Try it =>
Look through the records below for the line with "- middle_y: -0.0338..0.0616". Return that line and each one after it up to and including the line with "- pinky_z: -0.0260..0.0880", exactly.

Provided material =>
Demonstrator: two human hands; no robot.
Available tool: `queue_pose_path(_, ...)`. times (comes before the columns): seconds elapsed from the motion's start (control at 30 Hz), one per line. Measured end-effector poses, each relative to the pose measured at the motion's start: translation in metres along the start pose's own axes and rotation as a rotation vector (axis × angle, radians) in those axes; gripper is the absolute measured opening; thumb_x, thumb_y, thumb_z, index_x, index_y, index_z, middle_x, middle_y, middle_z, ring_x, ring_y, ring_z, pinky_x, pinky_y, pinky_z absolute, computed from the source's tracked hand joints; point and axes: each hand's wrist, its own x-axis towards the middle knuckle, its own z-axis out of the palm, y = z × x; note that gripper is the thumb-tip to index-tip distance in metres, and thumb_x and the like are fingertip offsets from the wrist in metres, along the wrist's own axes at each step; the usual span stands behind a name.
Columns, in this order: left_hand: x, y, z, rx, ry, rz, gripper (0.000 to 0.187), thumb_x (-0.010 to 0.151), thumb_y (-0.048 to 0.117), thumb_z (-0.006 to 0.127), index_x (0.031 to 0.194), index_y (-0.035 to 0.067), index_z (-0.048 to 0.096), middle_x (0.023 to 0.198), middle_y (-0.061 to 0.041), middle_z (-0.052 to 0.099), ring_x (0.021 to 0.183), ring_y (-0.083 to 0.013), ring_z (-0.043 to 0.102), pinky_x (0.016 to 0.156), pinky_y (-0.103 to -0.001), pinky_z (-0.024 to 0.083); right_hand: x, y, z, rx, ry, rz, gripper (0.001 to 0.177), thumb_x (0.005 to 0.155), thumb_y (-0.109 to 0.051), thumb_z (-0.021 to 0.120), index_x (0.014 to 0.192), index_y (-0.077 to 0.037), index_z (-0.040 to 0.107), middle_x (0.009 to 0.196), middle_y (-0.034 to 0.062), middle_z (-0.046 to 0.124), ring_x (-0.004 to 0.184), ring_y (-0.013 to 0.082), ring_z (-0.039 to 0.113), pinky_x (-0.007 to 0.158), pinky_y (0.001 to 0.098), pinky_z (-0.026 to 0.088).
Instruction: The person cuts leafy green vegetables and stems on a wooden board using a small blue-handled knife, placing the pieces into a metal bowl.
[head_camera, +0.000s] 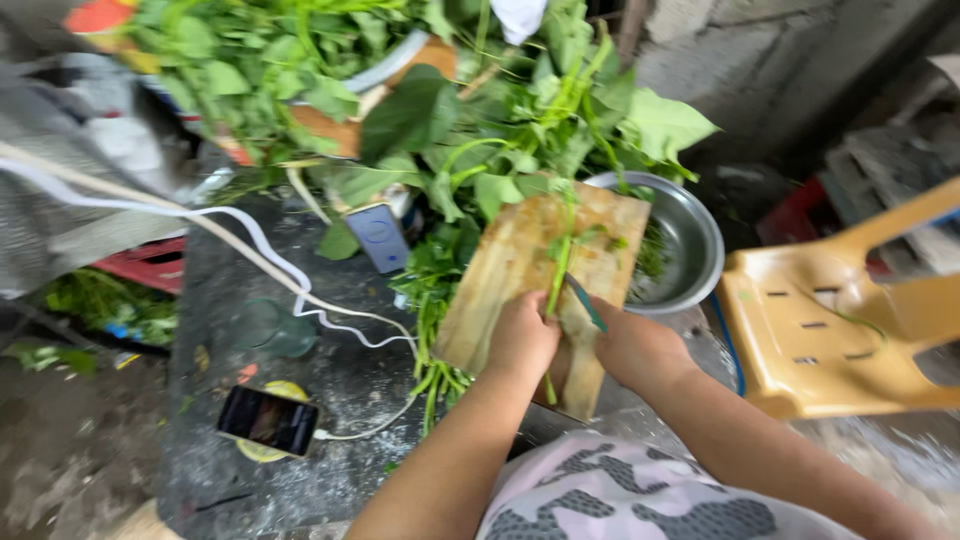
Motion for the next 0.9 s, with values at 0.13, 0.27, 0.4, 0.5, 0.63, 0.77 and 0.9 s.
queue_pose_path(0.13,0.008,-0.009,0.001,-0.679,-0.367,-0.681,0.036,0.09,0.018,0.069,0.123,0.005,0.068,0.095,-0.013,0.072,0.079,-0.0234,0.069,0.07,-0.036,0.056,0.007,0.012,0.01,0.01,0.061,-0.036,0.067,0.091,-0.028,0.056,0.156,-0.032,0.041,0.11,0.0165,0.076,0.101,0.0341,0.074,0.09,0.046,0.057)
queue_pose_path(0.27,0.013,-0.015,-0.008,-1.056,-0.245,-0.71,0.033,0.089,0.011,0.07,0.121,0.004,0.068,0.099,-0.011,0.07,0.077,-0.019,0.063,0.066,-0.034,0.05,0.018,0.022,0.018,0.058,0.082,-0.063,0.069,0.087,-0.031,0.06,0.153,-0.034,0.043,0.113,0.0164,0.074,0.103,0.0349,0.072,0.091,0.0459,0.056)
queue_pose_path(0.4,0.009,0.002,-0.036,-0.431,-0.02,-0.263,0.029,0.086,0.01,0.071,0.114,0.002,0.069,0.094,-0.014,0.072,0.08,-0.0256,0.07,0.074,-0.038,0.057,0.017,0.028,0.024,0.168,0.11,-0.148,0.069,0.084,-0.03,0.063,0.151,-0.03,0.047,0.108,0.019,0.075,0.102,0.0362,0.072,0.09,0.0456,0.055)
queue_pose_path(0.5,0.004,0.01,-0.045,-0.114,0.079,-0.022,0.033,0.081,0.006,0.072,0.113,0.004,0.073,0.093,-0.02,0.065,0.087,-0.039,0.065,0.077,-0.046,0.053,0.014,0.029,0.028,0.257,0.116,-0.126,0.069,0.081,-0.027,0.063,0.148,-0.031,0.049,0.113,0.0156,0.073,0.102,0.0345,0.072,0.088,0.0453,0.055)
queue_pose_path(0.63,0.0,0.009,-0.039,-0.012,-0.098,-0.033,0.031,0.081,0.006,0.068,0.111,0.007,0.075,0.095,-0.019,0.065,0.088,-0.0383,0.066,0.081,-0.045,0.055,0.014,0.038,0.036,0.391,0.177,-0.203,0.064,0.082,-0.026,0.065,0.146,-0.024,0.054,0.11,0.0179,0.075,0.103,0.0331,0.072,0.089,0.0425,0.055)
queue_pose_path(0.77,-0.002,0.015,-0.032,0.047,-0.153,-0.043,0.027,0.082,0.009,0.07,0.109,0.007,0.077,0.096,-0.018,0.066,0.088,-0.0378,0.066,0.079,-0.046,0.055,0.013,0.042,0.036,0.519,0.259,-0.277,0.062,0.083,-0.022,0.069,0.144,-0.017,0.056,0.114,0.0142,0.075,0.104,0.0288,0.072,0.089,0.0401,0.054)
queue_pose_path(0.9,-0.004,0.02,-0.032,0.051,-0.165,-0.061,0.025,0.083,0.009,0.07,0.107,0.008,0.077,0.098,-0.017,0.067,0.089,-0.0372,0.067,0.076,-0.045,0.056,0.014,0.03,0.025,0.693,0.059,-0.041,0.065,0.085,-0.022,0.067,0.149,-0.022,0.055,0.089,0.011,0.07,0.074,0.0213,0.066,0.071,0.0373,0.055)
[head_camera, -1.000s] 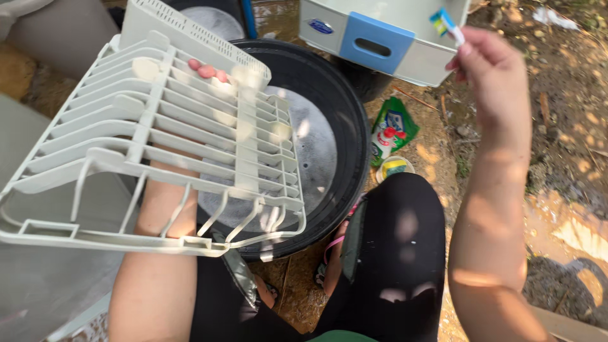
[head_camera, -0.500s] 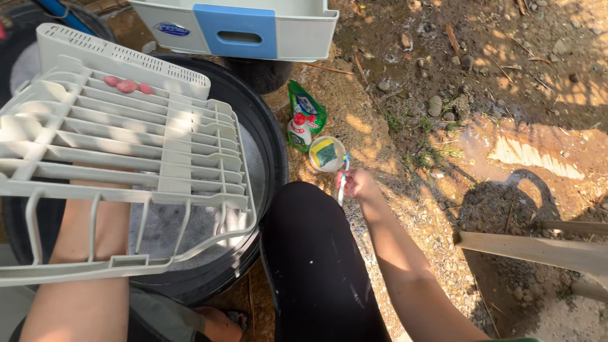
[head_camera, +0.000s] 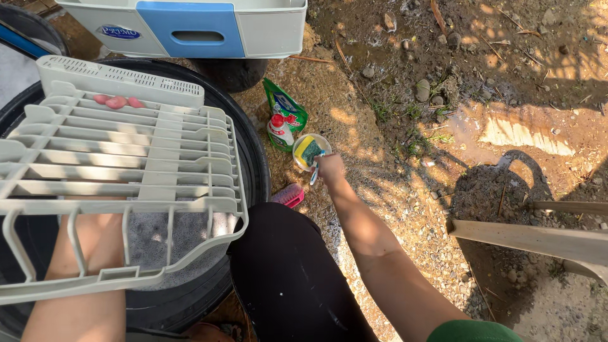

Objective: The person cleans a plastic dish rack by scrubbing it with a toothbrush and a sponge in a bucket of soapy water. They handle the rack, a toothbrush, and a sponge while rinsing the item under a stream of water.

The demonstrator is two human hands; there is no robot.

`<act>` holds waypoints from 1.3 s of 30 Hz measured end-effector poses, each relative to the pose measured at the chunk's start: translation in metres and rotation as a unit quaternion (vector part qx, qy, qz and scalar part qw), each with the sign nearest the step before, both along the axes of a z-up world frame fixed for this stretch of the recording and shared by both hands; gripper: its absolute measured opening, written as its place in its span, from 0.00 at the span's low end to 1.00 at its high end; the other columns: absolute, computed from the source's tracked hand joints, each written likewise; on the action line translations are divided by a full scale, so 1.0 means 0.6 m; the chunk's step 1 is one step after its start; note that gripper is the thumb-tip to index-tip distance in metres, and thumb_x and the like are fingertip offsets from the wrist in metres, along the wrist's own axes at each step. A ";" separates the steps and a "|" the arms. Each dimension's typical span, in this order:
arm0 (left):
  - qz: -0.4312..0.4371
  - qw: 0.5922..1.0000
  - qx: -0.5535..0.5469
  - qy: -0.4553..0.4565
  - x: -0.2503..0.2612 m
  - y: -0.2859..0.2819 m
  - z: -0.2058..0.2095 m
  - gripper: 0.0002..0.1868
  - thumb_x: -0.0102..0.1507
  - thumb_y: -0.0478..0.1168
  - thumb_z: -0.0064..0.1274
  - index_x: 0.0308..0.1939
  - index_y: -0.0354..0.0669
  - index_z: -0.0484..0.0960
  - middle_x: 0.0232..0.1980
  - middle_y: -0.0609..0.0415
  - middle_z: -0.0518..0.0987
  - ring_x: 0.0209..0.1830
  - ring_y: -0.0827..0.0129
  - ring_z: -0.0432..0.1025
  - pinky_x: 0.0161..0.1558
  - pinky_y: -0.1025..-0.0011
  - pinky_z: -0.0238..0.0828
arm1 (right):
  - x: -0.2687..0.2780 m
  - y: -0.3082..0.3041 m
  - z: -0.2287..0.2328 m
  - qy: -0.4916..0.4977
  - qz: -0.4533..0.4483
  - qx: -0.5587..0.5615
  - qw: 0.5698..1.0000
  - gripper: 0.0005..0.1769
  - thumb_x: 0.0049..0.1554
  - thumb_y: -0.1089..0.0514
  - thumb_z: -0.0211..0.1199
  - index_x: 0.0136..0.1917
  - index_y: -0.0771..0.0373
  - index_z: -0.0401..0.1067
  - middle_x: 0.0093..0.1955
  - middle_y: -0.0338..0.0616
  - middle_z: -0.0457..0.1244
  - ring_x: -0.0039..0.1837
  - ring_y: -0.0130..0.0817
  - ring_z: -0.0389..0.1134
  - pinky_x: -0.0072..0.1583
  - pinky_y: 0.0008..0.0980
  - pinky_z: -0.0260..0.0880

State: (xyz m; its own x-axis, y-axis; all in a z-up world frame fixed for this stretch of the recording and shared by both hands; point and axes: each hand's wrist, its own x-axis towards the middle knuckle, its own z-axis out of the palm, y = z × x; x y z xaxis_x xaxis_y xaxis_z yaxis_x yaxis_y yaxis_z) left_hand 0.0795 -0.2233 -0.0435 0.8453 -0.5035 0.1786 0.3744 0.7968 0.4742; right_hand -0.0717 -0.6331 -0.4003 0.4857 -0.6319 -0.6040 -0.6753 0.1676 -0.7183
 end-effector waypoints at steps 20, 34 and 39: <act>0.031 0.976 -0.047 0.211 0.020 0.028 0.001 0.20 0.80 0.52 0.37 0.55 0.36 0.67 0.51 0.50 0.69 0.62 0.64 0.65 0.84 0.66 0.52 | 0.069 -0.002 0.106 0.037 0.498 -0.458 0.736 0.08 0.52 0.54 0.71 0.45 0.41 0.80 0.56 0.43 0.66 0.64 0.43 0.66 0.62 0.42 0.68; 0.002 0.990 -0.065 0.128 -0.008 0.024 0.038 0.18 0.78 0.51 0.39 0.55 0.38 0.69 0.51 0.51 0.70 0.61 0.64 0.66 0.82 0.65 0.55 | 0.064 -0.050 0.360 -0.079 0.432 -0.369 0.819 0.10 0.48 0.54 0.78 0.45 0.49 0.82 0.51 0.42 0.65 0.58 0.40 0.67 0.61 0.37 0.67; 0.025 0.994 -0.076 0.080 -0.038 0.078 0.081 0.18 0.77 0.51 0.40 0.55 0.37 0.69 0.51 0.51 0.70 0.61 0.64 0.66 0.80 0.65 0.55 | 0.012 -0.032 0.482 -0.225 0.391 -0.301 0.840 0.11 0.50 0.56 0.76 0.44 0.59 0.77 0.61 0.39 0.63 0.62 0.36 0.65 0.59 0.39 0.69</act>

Exercise response =>
  - middle_y: -0.0338..0.0616
  - middle_z: -0.0457..0.1244
  - ring_x: -0.0039..0.1837
  - ring_y: -0.0130..0.0817
  - ring_z: -0.0389..0.1134
  - pinky_x: -0.0072..0.1583
  - pinky_y: 0.0008..0.0980
  - pinky_z: -0.0260..0.0880

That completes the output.